- [The task]
Scan the records for "robot". Report each line that includes it.

- [Material supplied]

--------

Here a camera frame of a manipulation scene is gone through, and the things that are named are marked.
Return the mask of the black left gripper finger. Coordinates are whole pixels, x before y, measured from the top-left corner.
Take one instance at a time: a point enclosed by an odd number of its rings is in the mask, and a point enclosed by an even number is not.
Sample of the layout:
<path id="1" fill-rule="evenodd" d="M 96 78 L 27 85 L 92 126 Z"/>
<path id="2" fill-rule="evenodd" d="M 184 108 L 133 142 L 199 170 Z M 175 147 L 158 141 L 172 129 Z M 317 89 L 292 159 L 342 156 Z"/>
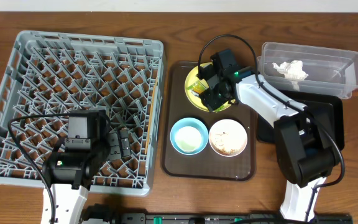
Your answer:
<path id="1" fill-rule="evenodd" d="M 128 157 L 131 155 L 131 146 L 129 141 L 129 132 L 126 128 L 119 131 L 119 137 L 121 142 L 121 156 Z"/>
<path id="2" fill-rule="evenodd" d="M 109 133 L 108 143 L 110 145 L 109 161 L 115 161 L 121 158 L 121 148 L 119 143 L 119 136 L 117 132 Z"/>

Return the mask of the colourful snack wrapper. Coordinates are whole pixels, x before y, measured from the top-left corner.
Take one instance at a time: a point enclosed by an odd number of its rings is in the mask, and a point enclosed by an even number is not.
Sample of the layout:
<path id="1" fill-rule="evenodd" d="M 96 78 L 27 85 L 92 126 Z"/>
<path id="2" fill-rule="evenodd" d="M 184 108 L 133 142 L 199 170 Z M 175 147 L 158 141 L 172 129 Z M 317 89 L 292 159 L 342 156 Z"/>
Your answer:
<path id="1" fill-rule="evenodd" d="M 208 89 L 207 86 L 205 86 L 201 81 L 196 81 L 193 84 L 191 84 L 189 87 L 186 88 L 190 91 L 191 94 L 199 97 L 199 95 Z"/>

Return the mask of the white paper napkin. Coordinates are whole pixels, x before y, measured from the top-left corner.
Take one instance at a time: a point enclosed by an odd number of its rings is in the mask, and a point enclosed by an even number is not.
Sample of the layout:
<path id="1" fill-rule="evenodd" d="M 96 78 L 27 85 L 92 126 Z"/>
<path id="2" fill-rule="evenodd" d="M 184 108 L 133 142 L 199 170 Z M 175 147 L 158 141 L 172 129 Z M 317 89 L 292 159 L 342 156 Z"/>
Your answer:
<path id="1" fill-rule="evenodd" d="M 273 68 L 285 78 L 291 80 L 305 80 L 309 75 L 303 70 L 303 62 L 301 60 L 293 60 L 291 62 L 283 62 L 280 65 L 273 63 Z"/>

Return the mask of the white paper cup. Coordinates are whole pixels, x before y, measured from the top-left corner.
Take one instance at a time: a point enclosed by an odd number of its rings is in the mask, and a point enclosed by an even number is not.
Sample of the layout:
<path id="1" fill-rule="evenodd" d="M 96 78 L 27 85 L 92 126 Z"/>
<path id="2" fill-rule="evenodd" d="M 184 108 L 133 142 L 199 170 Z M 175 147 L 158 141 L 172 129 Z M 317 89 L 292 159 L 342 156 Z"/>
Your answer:
<path id="1" fill-rule="evenodd" d="M 191 153 L 201 146 L 202 135 L 196 128 L 185 126 L 177 131 L 175 143 L 181 151 Z"/>

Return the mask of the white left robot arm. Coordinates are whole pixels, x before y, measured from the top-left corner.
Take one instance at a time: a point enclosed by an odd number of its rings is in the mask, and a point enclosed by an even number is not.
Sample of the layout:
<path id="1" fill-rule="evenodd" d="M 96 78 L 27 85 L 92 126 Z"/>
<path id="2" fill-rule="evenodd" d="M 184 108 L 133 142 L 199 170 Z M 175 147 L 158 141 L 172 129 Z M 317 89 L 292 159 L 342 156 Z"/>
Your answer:
<path id="1" fill-rule="evenodd" d="M 79 223 L 93 177 L 106 161 L 131 154 L 129 130 L 111 128 L 105 110 L 74 110 L 68 134 L 59 138 L 42 166 L 42 223 Z"/>

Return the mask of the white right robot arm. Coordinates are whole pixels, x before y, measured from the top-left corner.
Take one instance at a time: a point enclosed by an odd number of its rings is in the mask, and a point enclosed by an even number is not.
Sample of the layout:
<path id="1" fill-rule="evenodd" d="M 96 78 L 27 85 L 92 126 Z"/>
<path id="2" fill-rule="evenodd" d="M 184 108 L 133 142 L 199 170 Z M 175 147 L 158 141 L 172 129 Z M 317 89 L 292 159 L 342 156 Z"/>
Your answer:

--------

- [Exercise result]
Return the mask of the white left robot arm. Coordinates are whole pixels, x before y, measured from the top-left corner.
Return the mask of the white right robot arm. Coordinates are whole pixels, x before y, measured from the top-left corner.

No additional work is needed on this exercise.